Pada kuartal ketiga 2017, pertumbuhan sektor ini mencapai 5,51%, lebih tinggi dibanding kuartal sebelumnya yang sebesar 4,87%.

"Penyebab utamanya dari sisi permintaan domestik belum sepenuhnya pulih terutama kelas menengah," kata Bhima kepada Kontan.co.id, Kamis (4/1).

Bhima bilang, kelompok masyarakat 40% terbawah mengalami sedikit pemulihan yang terbantu oleh bansos yang jumlahnya naik signifikan.
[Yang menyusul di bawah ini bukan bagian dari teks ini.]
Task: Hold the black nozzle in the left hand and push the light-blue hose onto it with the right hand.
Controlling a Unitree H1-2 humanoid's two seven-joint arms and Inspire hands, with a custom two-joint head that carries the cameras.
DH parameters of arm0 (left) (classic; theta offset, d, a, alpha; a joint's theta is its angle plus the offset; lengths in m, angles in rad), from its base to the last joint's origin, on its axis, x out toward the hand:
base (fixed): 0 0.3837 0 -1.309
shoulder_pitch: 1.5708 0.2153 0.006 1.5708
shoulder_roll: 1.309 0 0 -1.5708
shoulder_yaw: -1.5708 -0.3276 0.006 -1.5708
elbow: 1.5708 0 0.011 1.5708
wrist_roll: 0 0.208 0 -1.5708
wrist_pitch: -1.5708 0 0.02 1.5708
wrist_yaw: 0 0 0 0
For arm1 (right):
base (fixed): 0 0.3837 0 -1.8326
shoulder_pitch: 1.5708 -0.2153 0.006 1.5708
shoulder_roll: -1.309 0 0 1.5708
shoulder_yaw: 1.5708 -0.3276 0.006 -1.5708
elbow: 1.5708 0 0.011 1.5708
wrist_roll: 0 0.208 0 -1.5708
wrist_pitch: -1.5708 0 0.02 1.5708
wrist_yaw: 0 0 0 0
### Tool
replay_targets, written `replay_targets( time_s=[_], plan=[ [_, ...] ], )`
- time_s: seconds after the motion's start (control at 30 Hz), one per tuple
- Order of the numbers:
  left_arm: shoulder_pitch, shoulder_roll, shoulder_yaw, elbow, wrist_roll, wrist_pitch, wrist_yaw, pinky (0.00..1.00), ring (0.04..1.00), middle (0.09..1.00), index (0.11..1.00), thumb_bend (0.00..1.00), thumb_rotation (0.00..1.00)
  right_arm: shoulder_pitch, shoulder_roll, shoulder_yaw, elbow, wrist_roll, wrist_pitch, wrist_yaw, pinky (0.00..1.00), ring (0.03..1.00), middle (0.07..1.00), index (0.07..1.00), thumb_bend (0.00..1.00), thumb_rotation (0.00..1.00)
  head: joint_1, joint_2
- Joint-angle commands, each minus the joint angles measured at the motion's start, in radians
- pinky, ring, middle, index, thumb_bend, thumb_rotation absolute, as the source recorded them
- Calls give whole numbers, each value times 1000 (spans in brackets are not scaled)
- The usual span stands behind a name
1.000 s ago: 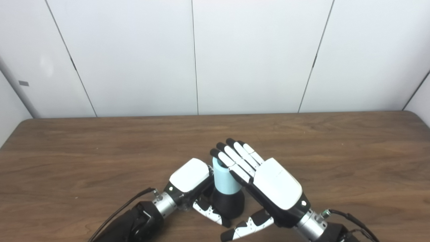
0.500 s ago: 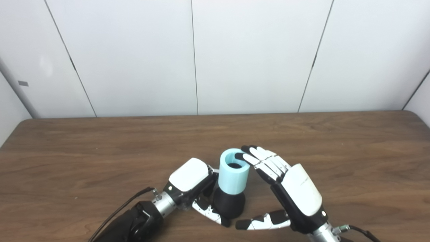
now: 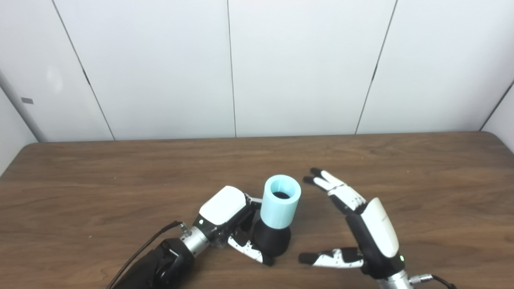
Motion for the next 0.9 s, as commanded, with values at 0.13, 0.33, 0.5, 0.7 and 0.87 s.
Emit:
replay_targets(
  time_s=[0.13, 0.33, 0.5, 0.7, 0.87],
  plan=[
    [125, 6, -3, 131, 5, 57, -27, 179, 226, 463, 484, 524, 1, -20, -3, -34, 34, 152, -25, 48, 921, 972, 985, 970, 736, 770, -1, 1],
    [126, 3, -14, 131, 35, 65, -30, 167, 210, 471, 484, 525, 0, -21, -10, -34, 33, 178, -37, 89, 935, 985, 999, 986, 761, 794, 1, 0],
    [125, 1, -16, 137, 29, 55, -30, 142, 186, 471, 483, 525, 0, -20, -11, -43, 29, 184, -9, 120, 976, 1000, 1000, 1000, 807, 814, 2, 0],
    [124, -1, -23, 141, 42, 61, -28, 137, 179, 471, 483, 525, 0, -13, -9, -57, 9, 200, 90, 180, 997, 1000, 1000, 1000, 873, 874, 2, 0],
    [125, -4, -29, 150, 34, 62, -42, 152, 196, 471, 484, 525, 0, -8, -2, -68, 3, 241, 133, 210, 988, 1000, 1000, 1000, 876, 876, 2, 2]
  ],
)
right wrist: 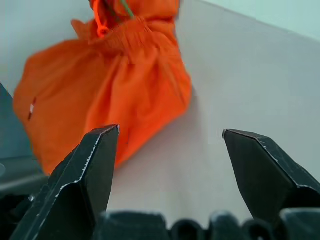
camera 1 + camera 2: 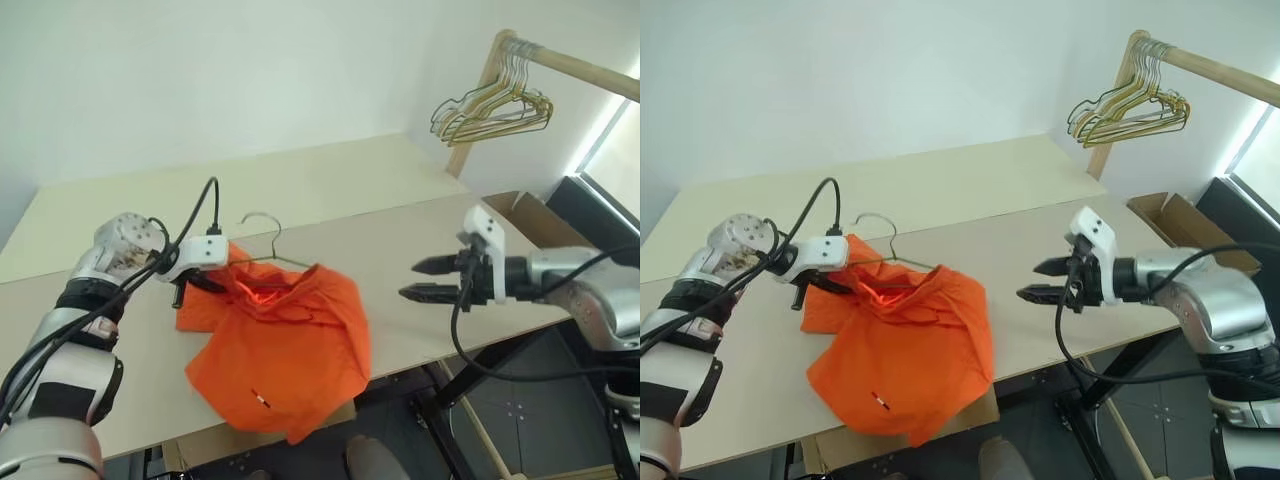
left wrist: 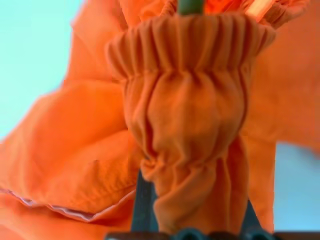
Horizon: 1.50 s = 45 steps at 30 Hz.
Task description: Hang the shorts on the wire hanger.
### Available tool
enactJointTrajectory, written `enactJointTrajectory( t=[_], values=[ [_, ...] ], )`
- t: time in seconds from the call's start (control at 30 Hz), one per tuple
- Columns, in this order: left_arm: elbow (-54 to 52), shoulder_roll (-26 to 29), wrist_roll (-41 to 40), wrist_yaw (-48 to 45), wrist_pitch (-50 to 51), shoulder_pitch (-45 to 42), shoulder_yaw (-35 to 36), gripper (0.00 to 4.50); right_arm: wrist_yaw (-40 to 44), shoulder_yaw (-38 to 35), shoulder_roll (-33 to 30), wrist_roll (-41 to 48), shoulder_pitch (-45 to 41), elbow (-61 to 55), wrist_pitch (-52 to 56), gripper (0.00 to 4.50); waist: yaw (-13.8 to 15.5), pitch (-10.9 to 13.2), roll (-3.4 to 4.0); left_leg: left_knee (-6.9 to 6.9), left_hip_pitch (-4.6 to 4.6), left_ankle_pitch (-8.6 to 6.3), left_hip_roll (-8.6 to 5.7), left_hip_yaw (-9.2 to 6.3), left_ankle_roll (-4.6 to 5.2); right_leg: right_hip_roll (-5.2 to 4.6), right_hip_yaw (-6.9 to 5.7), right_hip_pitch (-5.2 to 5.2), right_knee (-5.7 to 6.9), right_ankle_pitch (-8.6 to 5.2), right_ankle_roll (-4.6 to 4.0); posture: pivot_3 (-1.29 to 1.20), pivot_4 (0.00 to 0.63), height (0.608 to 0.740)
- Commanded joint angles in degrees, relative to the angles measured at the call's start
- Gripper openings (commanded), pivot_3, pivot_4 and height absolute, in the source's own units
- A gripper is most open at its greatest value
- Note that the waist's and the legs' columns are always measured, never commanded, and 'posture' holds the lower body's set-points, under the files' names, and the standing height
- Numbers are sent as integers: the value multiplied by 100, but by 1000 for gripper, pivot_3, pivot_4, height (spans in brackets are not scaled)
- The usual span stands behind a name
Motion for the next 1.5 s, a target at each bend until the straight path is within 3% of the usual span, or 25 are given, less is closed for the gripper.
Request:
enactJointTrajectory(
  t=[0.03,0.3,0.63,0.77,1.07,1.23,1.5],
  values=[
    [-284,-65,-197,-183,128,-356,252,0,-568,626,155,-262,-911,-409,817,3894,-16,0,0,0,1,0,5,0,0,3,0,0,-1,0,0,-307,0,740],
    [-507,-225,-229,-310,177,-394,278,0,-537,2193,226,-1398,-1742,132,405,3894,-1,-1,0,2,-23,1,-8,0,1,-12,4,-25,9,0,0,-309,0,740],
    [-560,-261,-242,-273,159,-395,346,0,313,3024,848,-2191,-2296,1422,-404,3894,-44,-1,0,9,-21,3,-14,-1,3,-11,4,-30,34,0,0,-297,0,740],
    [-684,-238,-293,-285,192,-334,393,0,704,3178,958,-2432,-2378,1740,-694,3067,-45,-1,0,10,-23,3,-17,-1,3,-12,4,-31,52,0,0,-288,0,740],
    [-812,-213,-406,-339,117,-232,490,0,1411,3136,979,-2654,-2371,1796,-911,16,-31,-1,0,14,-24,3,-19,-2,3,-13,3,-36,65,0,0,-287,0,740],
    [-706,-238,-600,-461,-43,-260,620,0,1841,2865,902,-2379,-2299,1706,-670,16,-30,-1,0,14,-24,3,-19,-3,3,-13,3,-38,68,0,1,-286,0,740],
    [-448,-259,-1432,-817,385,-465,1307,2283,1822,1849,334,-1557,-1465,904,475,0,6,-1,0,15,-32,3,-20,-11,3,-18,-5,-39,66,0,1,-289,0,740]
  ],
)
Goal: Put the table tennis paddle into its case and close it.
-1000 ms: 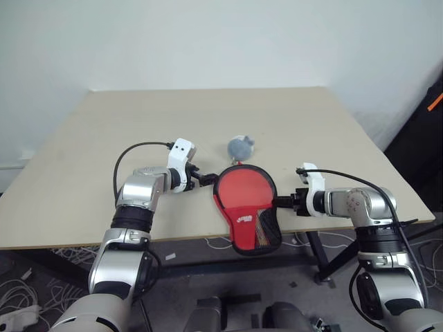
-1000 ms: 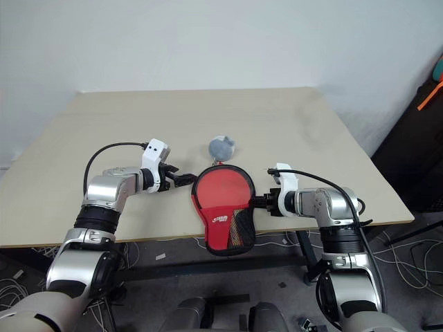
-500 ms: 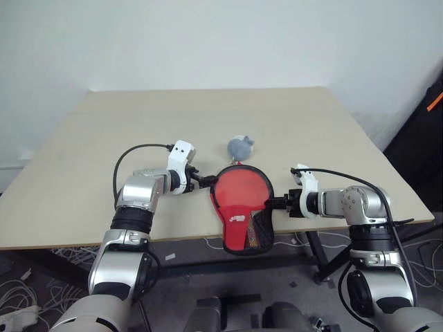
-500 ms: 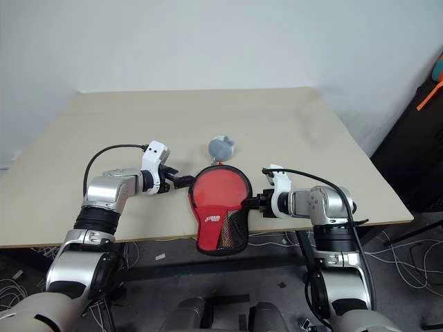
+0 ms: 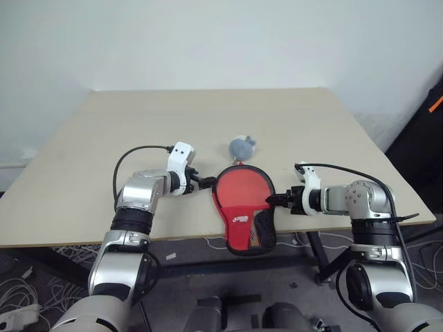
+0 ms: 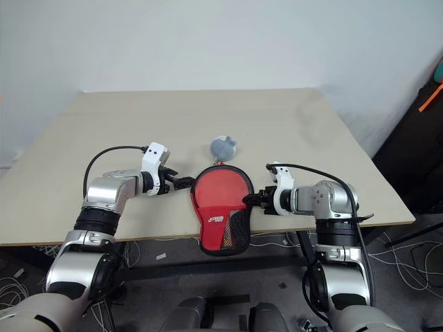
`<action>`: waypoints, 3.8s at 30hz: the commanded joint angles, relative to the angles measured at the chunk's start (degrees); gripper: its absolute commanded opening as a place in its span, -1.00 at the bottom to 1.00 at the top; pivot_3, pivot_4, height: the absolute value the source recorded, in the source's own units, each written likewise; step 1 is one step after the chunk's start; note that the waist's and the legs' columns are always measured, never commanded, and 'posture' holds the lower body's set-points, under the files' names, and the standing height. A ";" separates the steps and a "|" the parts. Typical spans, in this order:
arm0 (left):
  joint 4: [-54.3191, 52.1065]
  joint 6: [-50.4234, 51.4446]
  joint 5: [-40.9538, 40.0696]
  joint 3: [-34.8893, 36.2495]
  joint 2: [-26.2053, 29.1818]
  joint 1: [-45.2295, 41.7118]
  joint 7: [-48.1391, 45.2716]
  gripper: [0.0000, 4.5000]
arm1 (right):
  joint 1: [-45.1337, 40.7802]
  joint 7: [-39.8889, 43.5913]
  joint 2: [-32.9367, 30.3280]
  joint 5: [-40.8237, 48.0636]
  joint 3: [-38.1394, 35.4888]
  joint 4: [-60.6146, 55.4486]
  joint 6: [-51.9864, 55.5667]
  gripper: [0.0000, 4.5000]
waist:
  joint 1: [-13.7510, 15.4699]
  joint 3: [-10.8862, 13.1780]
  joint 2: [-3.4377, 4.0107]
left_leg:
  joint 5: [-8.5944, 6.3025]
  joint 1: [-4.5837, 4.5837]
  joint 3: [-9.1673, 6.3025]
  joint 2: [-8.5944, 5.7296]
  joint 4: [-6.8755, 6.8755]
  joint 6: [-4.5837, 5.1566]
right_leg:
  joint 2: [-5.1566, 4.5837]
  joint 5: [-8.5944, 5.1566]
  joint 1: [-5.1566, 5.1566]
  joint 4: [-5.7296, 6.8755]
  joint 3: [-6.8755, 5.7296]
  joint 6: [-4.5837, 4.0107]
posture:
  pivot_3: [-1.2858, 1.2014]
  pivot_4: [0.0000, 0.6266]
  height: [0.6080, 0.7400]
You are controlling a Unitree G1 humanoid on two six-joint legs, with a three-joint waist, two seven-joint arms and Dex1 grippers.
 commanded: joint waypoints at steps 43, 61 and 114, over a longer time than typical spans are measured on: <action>0.33 -1.50 -1.12 0.60 0.74 -2.17 1.31 1.00 | 6.29 2.92 1.39 7.03 6.79 -13.85 8.78 -0.99 | -0.04 -0.01 -0.01 | -0.11 0.00 0.04 0.10 0.12 -0.12 | -0.02 0.13 -0.07 -0.01 0.05 -0.01 | 0.03 -1.00 0.73; 0.02 -1.43 -1.67 0.14 0.84 -1.82 1.39 1.00 | 2.76 2.02 -2.08 4.95 7.59 -10.68 -0.53 -0.99 | 0.15 0.00 -0.01 | -0.09 -0.01 0.01 0.12 0.25 -0.09 | -0.08 0.32 -0.06 -0.02 0.05 0.07 | 0.03 -1.00 0.73; -16.05 0.88 -5.04 -9.42 -0.43 6.78 -4.59 1.00 | -6.75 -1.66 2.32 2.94 1.88 0.55 -34.74 0.09 | 0.09 0.03 0.05 | -0.08 -0.16 0.02 0.14 0.16 -0.08 | -0.04 0.46 -0.23 -0.12 0.26 -0.12 | 0.03 -1.00 0.73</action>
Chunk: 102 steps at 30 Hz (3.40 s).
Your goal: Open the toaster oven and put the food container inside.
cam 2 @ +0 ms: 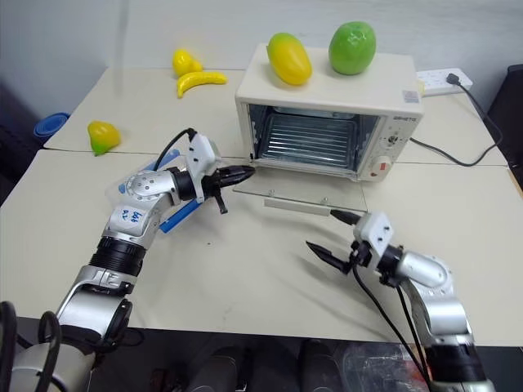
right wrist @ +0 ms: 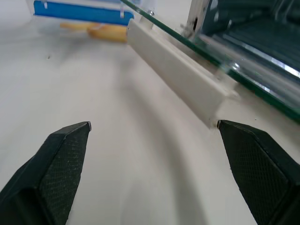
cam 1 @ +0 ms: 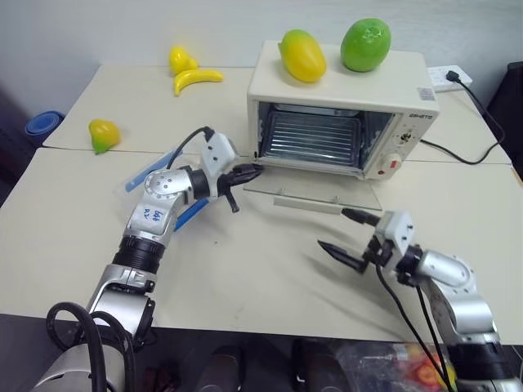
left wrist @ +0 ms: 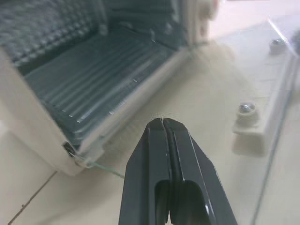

Sementara itu, ekspor memang menjadi andalan, tetapi lebih didominasi ekspor barang mentah bukan produk industri. Tantangan lain, kenaikan bahan bakar non subsidi berimplikasi pada mahalnya biaya produksi.

"Jadi tren efisiensi dan downsizing terutama manufaktur skala menengah besar akan terus berlangsung," tambah dia.

Misalnya, industri pengolahan tembakau, kimia farmasi, industri kulit, barang dan alas kaki, logam dasar, dan industri kayu.

Disisi yang lain masih ada industri yang akan bertahan. Misalnya, makanan minuman lantaran adanya kegiatan sepanjang tahun 2018, mulai dari pilkada hingga Asian games.

Tak hanya itu, industri tekstil juga mulai tumbuh positif seiring permintaan Amerika dan Eropa membaik. Peluang bagi industri dalam negeri lanjut Bhima, yaitu terus melakukan ekspansi ke luar negeri dengan peningkatan kualitas dan perluasan pasar.

"Paling penting sekarang penurunan harga gas industri dengan dorong infrastruktur gas. Beban produksi paling signifikan tahun ini ada di biaya energi," kata Bhima.